Strong start I know...

Now, the reason this is on my mind is that I caught up with some old friends recently and one acquaintance, boy do I sound petty, but yes one acquaintance, an acquaintance that used to be a friend that I have no real interest in maintaining any type of relationship with. This got me thinking about the subject and what to do in such situations where you are face to face with someone you don't want in the equation.

Now to you it may sound petty and like a pointless article, but I think it's something people get stuck with a lot and I always like to be a helping hand. Let me put you in my mind, I'm heading out, I know this person may turn up and I don't want to talk to this person ever again, the less time they have in my life the better frankly. How do I address this? Do I want parting words? How do I keep my cool, when I'm so p*ssed at them? This person put me in a really negative head space at a low point in my life when we were supposed to be cool.
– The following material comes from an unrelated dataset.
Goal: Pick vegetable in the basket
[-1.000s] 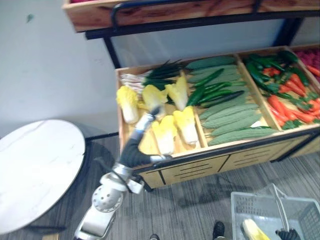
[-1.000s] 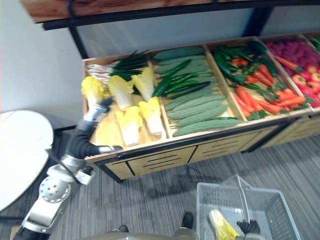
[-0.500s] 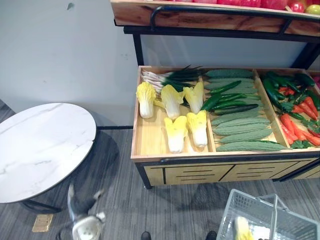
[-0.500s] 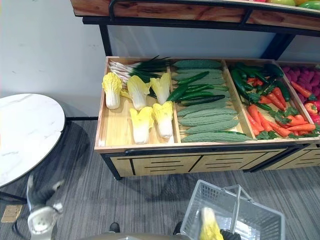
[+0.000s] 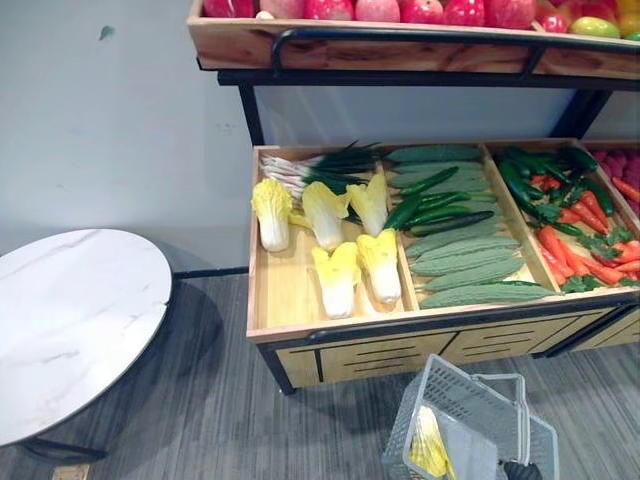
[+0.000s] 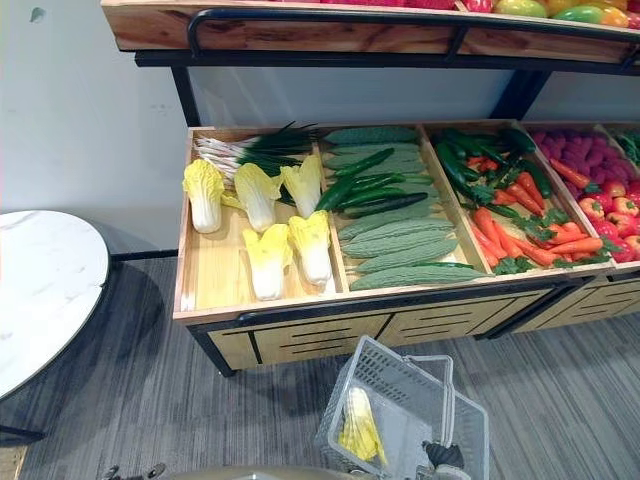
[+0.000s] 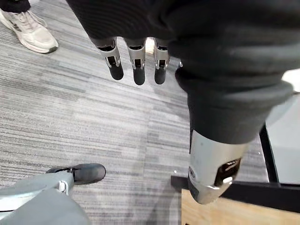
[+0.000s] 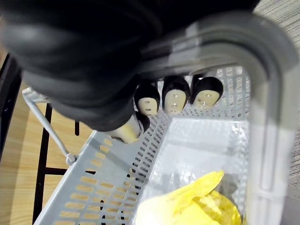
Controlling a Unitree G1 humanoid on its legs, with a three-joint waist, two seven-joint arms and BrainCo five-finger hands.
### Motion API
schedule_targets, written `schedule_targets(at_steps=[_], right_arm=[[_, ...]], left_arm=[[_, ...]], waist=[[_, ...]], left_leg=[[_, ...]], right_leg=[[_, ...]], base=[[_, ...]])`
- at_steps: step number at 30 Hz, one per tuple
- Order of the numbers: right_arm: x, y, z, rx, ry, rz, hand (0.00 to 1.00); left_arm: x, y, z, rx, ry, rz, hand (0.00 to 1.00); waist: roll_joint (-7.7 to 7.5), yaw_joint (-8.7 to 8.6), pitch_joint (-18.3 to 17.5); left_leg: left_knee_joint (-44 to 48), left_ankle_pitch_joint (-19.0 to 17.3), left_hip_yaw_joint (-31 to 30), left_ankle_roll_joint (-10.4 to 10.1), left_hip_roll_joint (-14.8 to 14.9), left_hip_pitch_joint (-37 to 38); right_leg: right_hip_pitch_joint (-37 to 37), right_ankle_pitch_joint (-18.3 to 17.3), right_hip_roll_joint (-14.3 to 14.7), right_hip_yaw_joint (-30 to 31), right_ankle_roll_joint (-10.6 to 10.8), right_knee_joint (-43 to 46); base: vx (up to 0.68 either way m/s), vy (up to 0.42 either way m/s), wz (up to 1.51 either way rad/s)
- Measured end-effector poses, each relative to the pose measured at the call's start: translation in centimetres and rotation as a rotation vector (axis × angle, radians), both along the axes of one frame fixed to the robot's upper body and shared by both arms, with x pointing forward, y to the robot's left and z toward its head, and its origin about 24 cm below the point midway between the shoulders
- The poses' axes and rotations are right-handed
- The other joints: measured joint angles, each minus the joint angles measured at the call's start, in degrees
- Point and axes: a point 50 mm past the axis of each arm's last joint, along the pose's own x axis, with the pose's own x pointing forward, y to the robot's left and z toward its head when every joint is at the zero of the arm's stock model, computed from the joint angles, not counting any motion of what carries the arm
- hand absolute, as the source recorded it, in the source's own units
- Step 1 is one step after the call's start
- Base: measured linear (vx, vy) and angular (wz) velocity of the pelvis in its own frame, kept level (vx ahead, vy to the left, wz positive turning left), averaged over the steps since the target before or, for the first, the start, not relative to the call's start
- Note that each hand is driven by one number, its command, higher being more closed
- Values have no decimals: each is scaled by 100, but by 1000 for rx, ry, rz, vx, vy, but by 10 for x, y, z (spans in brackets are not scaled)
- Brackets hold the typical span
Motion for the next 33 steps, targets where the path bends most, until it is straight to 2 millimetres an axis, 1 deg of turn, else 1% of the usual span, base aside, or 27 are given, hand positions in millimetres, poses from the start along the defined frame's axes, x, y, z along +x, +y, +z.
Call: schedule_targets(at_steps=[3,5,7,9,10,11,12,13,14,15,16,17,19,20,21,22,23,24,25,26,27,28,29,30,31,32,33], right_arm=[[0,3,-1,5,10,19,100],[-3,0,-1,0,17,12,100],[-10,-1,-2,3,24,-11,100],[-12,3,-2,10,4,-37,100],[-6,5,-1,10,-23,-26,100],[1,8,1,10,-44,2,100],[4,9,2,14,-58,2,100],[11,12,3,21,-84,7,100],[19,12,6,21,-110,4,100],[18,7,6,13,-107,-22,100],[16,4,6,15,-102,-27,100],[16,7,5,21,-94,-18,100],[17,12,3,33,-83,4,100],[21,14,2,44,-79,8,100],[24,15,2,49,-77,10,100],[27,17,2,55,-80,16,100],[28,15,3,52,-81,17,100],[28,13,3,49,-77,16,100],[26,10,3,44,-65,15,100],[23,10,2,44,-55,13,100],[21,9,2,40,-49,10,100],[15,7,1,34,-33,3,100],[7,6,-1,35,-11,-4,100],[3,6,-2,34,-3,-5,100],[-1,5,-3,31,9,2,100],[1,8,-3,32,8,29,100],[4,10,-3,33,6,46,100]], left_arm=[[-1,-10,-4,-29,19,-46,0],[8,-22,-6,-64,7,-113,0],[15,-28,-6,-75,-1,-170,0],[19,-29,-6,-74,-7,-201,0],[22,-27,-4,-65,-17,-213,0],[23,-24,-4,-61,-19,-212,0],[25,-24,-4,-61,-22,-211,0],[24,-25,-4,-63,-22,-218,0],[32,-23,-1,-53,-45,-227,0],[36,-23,0,-53,-57,-236,0],[34,-24,-1,-57,-53,-242,0],[28,-24,-2,-64,-41,-242,0],[23,-24,-2,-72,-31,-239,0],[24,-25,-3,-85,-34,-233,0],[25,-25,-3,-91,-37,-231,0],[30,-27,-2,-97,-55,-222,0],[36,-30,-2,-104,-74,-211,0],[39,-32,-2,-110,-84,-205,0],[42,-37,-3,-124,-99,-185,0],[44,-41,-3,-135,-108,-168,0],[46,-43,-3,-140,-113,-163,0],[48,-46,-3,-149,-121,-157,0],[48,-48,-4,-154,-118,-156,0],[47,-48,-4,-155,-117,-155,0],[47,-47,-4,-154,-121,-139,0],[45,-44,-4,-152,-126,-111,0],[45,-43,-4,-152,-133,-96,0]], waist=[[-19,5,64],[19,-32,274],[62,-48,318],[15,-44,336],[-7,-24,358],[-3,-27,394],[81,-20,431],[149,6,514],[144,-75,762],[166,-110,823],[190,-110,834],[193,-80,834],[166,-32,823],[142,6,809],[133,7,803],[110,8,798],[128,-4,797],[163,-8,804],[268,-3,788],[297,-19,806],[343,-45,797],[428,-144,777],[420,-192,775],[418,-191,760],[435,-167,741],[313,-142,775],[262,-133,790]], left_leg=[[301,-222,173,-6,52,89],[1639,-991,97,7,338,-339],[2308,-1362,118,33,472,-492],[2649,-1557,389,109,491,-628],[2745,-1681,742,165,538,-722],[2733,-1702,1161,257,595,-690],[2632,-1638,1416,377,664,-627],[2505,-1558,1838,485,729,-497],[2296,-1457,2191,551,708,-298],[2000,-1303,2550,575,693,-101],[1737,-1159,2866,574,683,100],[1374,-973,3344,559,628,358],[1222,-888,3916,507,616,503],[1244,-863,4351,469,617,545],[1273,-853,4545,453,626,552],[1372,-840,4958,432,669,565],[1482,-826,5270,408,722,610],[1535,-815,5438,389,747,665],[1608,-801,5695,366,813,736],[1735,-789,5912,350,890,775],[1806,-775,5942,346,947,787],[2114,-726,5914,374,1161,844],[2592,-680,5878,380,1426,905],[2792,-655,5881,368,1550,977],[3272,-473,5814,357,1810,1101],[3678,-288,5379,381,1959,1000],[3734,-414,4955,306,1909,870]], right_leg=[[68,-20,7,188,8,62],[-84,-451,-69,243,57,869],[-282,-679,-131,372,111,1407],[-554,-569,-160,728,176,1512],[-843,-223,-113,1073,194,1440],[-1007,488,10,1279,159,1037],[-990,1016,110,1347,148,623],[-981,1356,180,1278,-157,306],[-1060,625,51,504,-597,1346],[-1036,-250,-115,-266,-779,2368],[-898,-602,-188,-722,-853,2843],[-632,-895,-301,-1173,-816,3276],[-406,-1106,-464,-1402,-712,3656],[-263,-1205,-580,-1481,-615,3648],[-211,-1263,-609,-1516,-549,3513],[-233,-1427,-568,-1659,-425,3164],[-213,-1554,-427,-1843,-516,2760],[-210,-1568,-325,-1867,-527,2576],[-190,-1568,-109,-1831,-529,2178],[-173,-1575,90,-1644,-552,1845],[-168,-1556,175,-1569,-589,1731],[-75,-1520,320,-1481,-651,1531],[24,-1503,443,-1390,-677,1424],[50,-1502,494,-1320,-680,1402],[109,-1498,591,-1052,-766,1340],[135,-1473,618,-737,-843,1241],[118,-1465,600,-567,-881,1200]], base=[[-1,-2,-27],[-65,11,-9],[-75,105,-23],[-51,151,-77],[-204,247,-148],[-248,241,-166],[-240,206,-169],[-198,135,-149],[-248,176,-165],[-221,194,-152],[-155,162,-177],[-125,104,-181],[-78,19,-178],[-2,-43,-162],[5,-105,-193],[2,-231,-168],[-1,-263,-160],[-17,-298,-154],[-14,-232,-146],[-13,-223,-130],[3,-211,-89],[-1,-186,-59],[-12,-160,-56],[-37,-110,-77],[-53,-87,-104],[-50,-78,-115],[-51,-43,-107]])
After much deliberation, I came to a conclusion, in these situations I see no point in being hurtful or rude to said person, why hurt someone's feelings when you know how it feels? and if you want a different way of looking at it, or in other words, my way, why spend time breeding negativity with someone you don't want around you? Honesty, as always, is the best policy... Sure, sometimes it's a bit blunt, but it cuts the nonsense and doesn't allow time for any wounds to reopen. Keep it real guys, lay it out if you need to. When they approach you, politely explain your stance on the relationship and excuse yourself, it may seem rude at first glance but I actually think it is the cleanest and politest way to deal with the situation. It also prevents a massive explosion of emotions later down the line when you actually end up in a argument with this person because you're still associated with them and haven't resolved anything because you don't want to and you don't like them!


We're grown adults, I would rather someone kept it real with me instead of stringing me along for no reason, the chances are I probably wouldn't be particularly phased and neither would said acquaintance as I mentioned, we barely talk anyway, but I do feel it is necessary to lay that boundary down ASAP to prevent any awkward tension arising in the future.


This isn't something I would usually post about but as I said it was just a passing matter on my mind that I'm sure lots of people have trouble with, I hope it helps, if you have any varying solutions to this situation let me know as I know my intentions are not always understood and are often misinterpreted.